Multi-Sentence Grounding for Long-term Instructional Video

Zeqian Li^1*

Qirui Chen^1*

Tengda Han³

Ya Zhang^1,2

Yanfeng Wang^1,2

Weidi Xie^1,2,3

¹Coop. Medianet Innovation Center, Shanghai Jiao Tong University

²Shanghai AI Laboratory, China

³Visual Geometry Group, University of Oxford

Code [GitHub]

Paper [arXiv]

Cite [BibTeX]

Abstract

In this paper, we aim to establish an automatic, scalable pipeline for denoising the large-scale instructional dataset and construct a high-quality video-text dataset, named HowToStep.

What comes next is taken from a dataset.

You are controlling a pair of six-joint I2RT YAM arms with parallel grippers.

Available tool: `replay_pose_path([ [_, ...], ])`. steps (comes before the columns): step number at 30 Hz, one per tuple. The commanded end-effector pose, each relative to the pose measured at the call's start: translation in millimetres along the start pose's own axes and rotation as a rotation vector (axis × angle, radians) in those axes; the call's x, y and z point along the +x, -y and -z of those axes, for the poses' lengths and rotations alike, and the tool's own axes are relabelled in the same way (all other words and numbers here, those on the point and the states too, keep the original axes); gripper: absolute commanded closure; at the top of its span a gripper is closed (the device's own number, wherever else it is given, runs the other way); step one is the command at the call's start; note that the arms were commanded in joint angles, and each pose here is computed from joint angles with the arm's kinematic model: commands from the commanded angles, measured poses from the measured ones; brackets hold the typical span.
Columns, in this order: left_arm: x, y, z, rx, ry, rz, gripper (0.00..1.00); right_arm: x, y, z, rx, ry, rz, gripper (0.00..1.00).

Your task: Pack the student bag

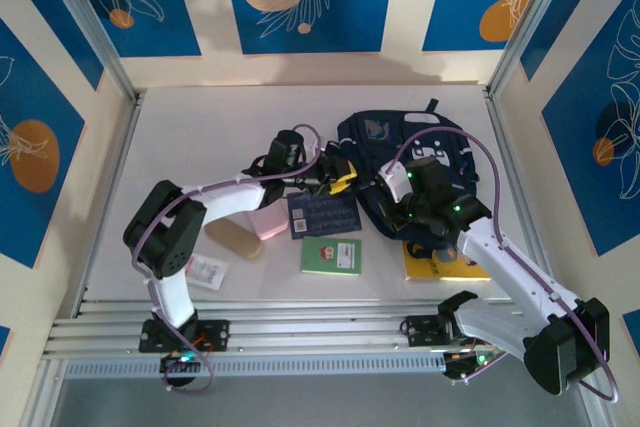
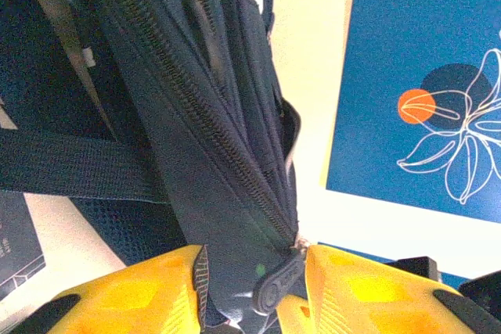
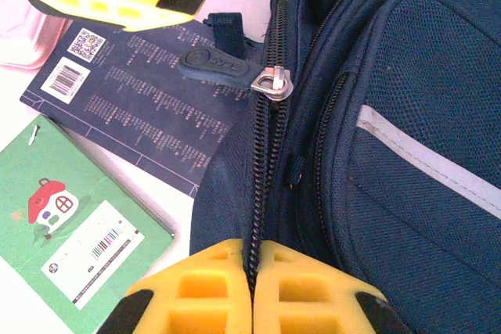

We make the following contributions: (i) we improve the quality of textual narration by upgrading ASR systems, i.e., to reduce errors from speech recognition, and later transform noisy ASR transcripts into descriptive steps by prompting a large language model; (ii) we propose a Transformer-based architecture with all texts as queries, iteratively attending to the visual features, to temporally align the descriptive texts to corresponding video segments. (iii) to measure the quality of our curated datasets, we train models for the task of multi-sentence grounding on it, i.e., given a long-term video, and associated multiple sentences, our goal is to determine the corresponding timestamps for all sentences in the video, as a result, our model demonstrates superior performance on multi-sentence grounding tasks, surpassing existing state-of-the-art methods by a significant margin on three public benchmarks, namely, 9.0% on HT-Step, 5.1% on HTM-Align and 1.9% on CrossTask. All codes, models, and the resulting dataset will be publicly released to the research community.

Architecture

Schematic visualization of the proposed Transformer-based video-text alignment network termed NaSVA. The visual features are treated as key-value pairs while textual features are treated as queries, to predict the alignment score matrix between video frames and texts.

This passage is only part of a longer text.